Title: Missing From Me (2/2)
Rating: PG
Characters: Kurt Weller, Oscar
Summary: So this is the fiancé.
A/N: An unintended follow-up to the first chapter. Please enjoy.
There's a man standing by her grave when he drives up the next month to pay his respects. Weller sees him from afar, as he's getting out of his car, but he doesn't immediately think anything of the man. The visitor isn't standing directly in front of Jane's grave, more like off to the side, and so he tells himself the man's just a wanderer. Weller's seen men like that before, strolling through graveyards as if exploring them, stopping at tombstones that interest them. Wondering after the dead and their stories and those that they left behind.

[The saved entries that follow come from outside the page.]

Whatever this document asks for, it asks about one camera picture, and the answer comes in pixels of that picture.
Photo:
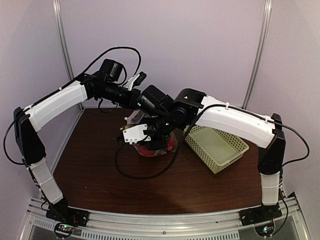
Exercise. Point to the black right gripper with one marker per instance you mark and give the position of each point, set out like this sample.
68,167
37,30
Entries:
162,143

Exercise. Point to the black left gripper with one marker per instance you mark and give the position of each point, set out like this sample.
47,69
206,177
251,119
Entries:
134,94

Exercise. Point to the clear zip top bag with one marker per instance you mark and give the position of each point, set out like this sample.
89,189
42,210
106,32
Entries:
158,142

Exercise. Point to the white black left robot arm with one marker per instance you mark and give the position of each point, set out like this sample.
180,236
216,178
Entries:
30,121

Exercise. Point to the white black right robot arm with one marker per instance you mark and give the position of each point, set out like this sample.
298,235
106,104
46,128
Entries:
192,107

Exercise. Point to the pale green perforated basket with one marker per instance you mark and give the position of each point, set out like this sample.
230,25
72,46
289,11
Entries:
216,148

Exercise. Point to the left circuit board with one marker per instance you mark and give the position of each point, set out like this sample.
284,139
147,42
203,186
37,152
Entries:
63,230

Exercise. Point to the circuit board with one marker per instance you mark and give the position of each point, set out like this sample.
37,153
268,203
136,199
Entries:
63,230
265,230

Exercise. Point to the right circuit board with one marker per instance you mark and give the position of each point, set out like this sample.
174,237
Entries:
265,230

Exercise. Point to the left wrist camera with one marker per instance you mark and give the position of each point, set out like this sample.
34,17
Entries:
135,81

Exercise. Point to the aluminium left corner post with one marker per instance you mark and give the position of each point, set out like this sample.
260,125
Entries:
62,39

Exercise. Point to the aluminium corner post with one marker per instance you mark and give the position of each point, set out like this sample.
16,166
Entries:
62,39
263,35

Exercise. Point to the aluminium right corner post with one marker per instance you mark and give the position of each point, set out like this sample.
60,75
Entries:
263,35

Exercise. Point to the aluminium front rail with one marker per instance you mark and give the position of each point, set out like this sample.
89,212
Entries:
220,225

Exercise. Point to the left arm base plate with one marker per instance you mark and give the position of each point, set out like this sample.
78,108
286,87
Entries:
72,216

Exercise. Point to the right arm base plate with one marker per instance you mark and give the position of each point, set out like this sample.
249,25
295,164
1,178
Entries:
259,214

Weller holds the bouquet of flowers—daffodils, this time—in his hand as he heads up along the path towards her row. He can see the lilies from the other month, still at the foot of the grave where he left them, but wilted now, tarnished from the punishing winds and rains they've been suffering under these past few months. He'll take them away with him when he leaves the new bouquet, just as he's done every month since she died. The spent flowers will sit in his passenger seat as he drives home, and he'll try not to imagine the woman that used to sit there instead, with her endless tattoos and bottomless mysteries and disappeared memory and those bright green eyes, so much like Taylor's…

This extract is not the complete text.